• ACTION ITEM: Set down word for word each line from the start of the listing through the line that contains "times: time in", both included.

** Opening GIVEN MATERIAL block **

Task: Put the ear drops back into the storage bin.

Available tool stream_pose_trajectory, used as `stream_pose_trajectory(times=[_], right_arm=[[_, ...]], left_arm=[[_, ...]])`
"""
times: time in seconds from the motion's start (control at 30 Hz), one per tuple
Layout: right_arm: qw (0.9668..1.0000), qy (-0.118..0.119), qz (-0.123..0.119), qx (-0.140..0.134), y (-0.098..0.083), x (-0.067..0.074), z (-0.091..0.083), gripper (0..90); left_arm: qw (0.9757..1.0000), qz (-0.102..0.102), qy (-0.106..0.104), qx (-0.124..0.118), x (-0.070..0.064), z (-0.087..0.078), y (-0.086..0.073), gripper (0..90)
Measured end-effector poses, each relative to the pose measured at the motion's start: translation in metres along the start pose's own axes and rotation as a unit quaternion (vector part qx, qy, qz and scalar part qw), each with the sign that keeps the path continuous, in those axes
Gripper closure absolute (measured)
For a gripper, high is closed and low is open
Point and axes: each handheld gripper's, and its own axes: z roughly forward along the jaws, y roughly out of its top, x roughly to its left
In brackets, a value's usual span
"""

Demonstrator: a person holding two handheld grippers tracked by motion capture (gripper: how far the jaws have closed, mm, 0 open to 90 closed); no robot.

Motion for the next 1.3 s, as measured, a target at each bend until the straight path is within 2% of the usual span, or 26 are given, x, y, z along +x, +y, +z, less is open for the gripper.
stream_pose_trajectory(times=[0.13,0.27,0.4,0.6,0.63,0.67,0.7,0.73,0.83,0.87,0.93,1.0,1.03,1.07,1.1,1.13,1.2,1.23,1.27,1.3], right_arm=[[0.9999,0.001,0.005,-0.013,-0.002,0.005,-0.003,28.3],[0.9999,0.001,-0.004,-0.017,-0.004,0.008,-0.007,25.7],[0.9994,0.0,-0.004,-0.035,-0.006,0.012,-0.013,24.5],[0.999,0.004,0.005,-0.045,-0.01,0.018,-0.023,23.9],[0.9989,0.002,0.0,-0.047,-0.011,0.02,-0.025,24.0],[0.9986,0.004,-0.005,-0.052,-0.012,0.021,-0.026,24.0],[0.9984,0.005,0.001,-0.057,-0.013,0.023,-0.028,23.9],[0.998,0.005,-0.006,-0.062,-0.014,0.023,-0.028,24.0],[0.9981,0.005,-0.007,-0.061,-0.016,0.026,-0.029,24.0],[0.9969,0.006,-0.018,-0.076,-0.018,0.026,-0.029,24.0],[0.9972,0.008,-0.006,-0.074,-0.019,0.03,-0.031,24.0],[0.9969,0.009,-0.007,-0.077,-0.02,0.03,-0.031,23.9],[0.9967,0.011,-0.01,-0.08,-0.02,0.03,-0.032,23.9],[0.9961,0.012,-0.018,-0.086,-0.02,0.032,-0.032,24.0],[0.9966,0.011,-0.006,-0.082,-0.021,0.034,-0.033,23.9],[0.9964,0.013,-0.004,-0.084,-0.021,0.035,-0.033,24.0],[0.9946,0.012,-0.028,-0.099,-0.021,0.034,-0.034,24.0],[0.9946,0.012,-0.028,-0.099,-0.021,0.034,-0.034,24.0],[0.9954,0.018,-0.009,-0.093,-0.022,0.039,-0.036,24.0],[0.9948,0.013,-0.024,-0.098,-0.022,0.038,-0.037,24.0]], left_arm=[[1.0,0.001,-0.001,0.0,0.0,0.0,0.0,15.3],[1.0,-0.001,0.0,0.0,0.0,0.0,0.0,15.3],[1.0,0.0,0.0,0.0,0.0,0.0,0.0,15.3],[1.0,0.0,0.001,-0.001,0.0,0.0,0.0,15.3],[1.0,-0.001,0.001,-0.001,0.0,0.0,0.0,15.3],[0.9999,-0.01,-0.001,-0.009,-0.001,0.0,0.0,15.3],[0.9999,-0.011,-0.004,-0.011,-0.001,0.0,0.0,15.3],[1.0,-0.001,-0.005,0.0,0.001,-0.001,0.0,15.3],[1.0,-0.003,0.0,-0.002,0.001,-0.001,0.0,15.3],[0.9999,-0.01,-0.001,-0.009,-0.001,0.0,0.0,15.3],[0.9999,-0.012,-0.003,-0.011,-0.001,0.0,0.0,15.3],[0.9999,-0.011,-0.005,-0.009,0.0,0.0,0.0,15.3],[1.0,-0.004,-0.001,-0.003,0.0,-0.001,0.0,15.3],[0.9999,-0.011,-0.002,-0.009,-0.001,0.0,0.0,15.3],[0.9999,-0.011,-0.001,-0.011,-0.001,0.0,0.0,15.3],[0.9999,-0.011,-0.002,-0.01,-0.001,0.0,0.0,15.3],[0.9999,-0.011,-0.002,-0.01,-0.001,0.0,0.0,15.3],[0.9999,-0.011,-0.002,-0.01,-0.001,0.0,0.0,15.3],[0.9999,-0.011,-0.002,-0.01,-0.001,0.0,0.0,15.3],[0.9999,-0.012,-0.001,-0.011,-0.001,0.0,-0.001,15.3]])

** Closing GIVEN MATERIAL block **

• SOLVED EXERCISE:
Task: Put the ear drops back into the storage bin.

Available tool stream_pose_trajectory, used as `stream_pose_trajectory(times=[_], right_arm=[[_, ...]], left_arm=[[_, ...]])`
"""
times: time in seconds from the motion's start (control at 30 Hz), one per tuple

That makes the output complete.